Riya Rajesh Patel, a young person from Damoh, Madhya Pradesh, had to drop out of school in grade 10 because she had to start earning an income for her family. For years, Riya engaged in different types of informal work. Eventually, she thought about continuing her education but wasn't sure what options she had.

At the age of 30, having spent over a decade in the informal economy, she came across a healthcare skill development centre. The centre offered her training, certification and placed her at a home care agency where she started earning INR 16,000 per month. Six months later, Riya loves her work and only wishes that she had known about this course when she was younger.

Have you read?

The ASER 2021 report showed that the number of older children (ages 15-16) in school now is higher than ever. It is likely that we will see an even larger number of youth graduating with high school certificates and degrees. India has the youngest and largest workforce in the world. However, the country struggles with significant skill gaps with approximately only 5% of the workforce recognised as formally skilled. So, why is the transition from school to work challenging for youth?

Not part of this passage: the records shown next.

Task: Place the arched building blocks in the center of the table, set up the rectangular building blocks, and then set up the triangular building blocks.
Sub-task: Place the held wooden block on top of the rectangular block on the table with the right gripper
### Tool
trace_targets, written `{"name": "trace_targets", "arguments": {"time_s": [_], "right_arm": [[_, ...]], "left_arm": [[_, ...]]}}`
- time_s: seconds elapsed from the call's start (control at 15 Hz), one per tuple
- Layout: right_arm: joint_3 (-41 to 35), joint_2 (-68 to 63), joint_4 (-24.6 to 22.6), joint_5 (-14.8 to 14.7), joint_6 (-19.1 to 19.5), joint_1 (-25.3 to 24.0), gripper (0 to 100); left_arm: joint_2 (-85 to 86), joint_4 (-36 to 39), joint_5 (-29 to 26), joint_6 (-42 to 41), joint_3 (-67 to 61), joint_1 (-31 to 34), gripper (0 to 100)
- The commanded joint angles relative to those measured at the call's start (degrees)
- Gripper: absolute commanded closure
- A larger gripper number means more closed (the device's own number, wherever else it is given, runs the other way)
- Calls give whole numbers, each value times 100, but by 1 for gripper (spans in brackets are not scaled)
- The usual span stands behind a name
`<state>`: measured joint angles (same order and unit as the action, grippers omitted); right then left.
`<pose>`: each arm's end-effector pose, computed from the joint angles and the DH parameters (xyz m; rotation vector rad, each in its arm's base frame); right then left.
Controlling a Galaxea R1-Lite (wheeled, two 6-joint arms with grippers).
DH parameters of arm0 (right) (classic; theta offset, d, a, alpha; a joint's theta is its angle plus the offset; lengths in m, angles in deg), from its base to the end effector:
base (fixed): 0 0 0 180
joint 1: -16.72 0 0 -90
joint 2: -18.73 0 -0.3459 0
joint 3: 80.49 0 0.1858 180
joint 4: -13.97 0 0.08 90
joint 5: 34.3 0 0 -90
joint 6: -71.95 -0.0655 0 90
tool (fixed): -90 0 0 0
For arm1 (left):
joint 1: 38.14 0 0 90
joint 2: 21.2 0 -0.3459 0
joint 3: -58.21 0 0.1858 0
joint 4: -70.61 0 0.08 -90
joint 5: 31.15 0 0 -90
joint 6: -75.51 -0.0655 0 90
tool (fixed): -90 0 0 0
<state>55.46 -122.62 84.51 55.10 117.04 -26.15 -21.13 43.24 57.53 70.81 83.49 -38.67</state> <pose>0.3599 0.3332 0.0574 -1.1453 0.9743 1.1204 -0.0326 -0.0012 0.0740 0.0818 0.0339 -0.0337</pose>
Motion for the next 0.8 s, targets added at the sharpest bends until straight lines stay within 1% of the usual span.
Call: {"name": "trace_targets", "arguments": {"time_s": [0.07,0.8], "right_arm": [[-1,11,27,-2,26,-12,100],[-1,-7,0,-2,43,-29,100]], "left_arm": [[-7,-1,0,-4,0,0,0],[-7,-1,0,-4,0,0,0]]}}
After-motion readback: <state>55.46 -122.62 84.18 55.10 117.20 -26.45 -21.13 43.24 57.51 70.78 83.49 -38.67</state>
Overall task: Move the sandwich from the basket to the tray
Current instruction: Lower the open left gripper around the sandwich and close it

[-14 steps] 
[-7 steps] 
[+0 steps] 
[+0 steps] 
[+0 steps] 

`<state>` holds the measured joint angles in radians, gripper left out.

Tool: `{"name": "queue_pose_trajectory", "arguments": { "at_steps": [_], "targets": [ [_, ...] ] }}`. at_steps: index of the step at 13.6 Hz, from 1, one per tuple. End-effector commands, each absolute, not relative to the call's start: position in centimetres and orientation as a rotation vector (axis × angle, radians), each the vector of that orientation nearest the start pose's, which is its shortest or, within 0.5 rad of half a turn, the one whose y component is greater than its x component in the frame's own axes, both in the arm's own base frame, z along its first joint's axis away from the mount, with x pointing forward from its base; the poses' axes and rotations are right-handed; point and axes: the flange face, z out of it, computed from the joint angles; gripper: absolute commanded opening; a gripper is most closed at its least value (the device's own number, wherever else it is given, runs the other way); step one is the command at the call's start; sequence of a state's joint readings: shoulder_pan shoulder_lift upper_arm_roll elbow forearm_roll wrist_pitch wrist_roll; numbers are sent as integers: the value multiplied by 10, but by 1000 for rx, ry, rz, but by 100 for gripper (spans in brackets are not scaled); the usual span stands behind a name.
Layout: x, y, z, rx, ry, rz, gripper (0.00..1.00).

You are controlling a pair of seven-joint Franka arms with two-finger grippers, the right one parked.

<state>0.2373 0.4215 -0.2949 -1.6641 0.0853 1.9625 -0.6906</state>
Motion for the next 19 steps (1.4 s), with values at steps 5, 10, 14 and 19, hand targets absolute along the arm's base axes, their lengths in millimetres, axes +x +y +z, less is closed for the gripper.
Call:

  • Information asymmetry regarding opportunities, pathways and the associated opportunity cost has resulted in an aspiration mismatch amongst youth.
  • Access to training opportunities is restricted by both geographical and financial barriers.
  • Lack of dignity associated with different forms of work, due to decades of social norms, have made several accessible roles non-aspirational.

The future of work will require advanced technical skills and softer transferrable skills. There is value in giving children early access to those skills so they have enough time to cultivate those skills before they enter the workforce.

The National Education Policy (NEP) has recommended several goals to enhance the school-to-work (STW) transition experience of children across the country. These goals range from increasing awareness about vocational education to expanding STEM learning to using technology for enhancing learning experiences. The cornerstone when planning for STW transition is that it should be designed to cater for the many rather than the few.

Discover

What is the World Economic Forum doing about the skills gap in India?

The Education 4.0 India Report, launched by the World Economic Forum, YuWaah (Generation Unlimited India) and UNICEF, recognizes digital interventions as a means to enhance learning outcomes in school children and reduce inequities in educational access in India. The report focuses on four priority areas, namely, foundational literacy and numeracy, teacher professional development, school to work transition, connecting the unconnected.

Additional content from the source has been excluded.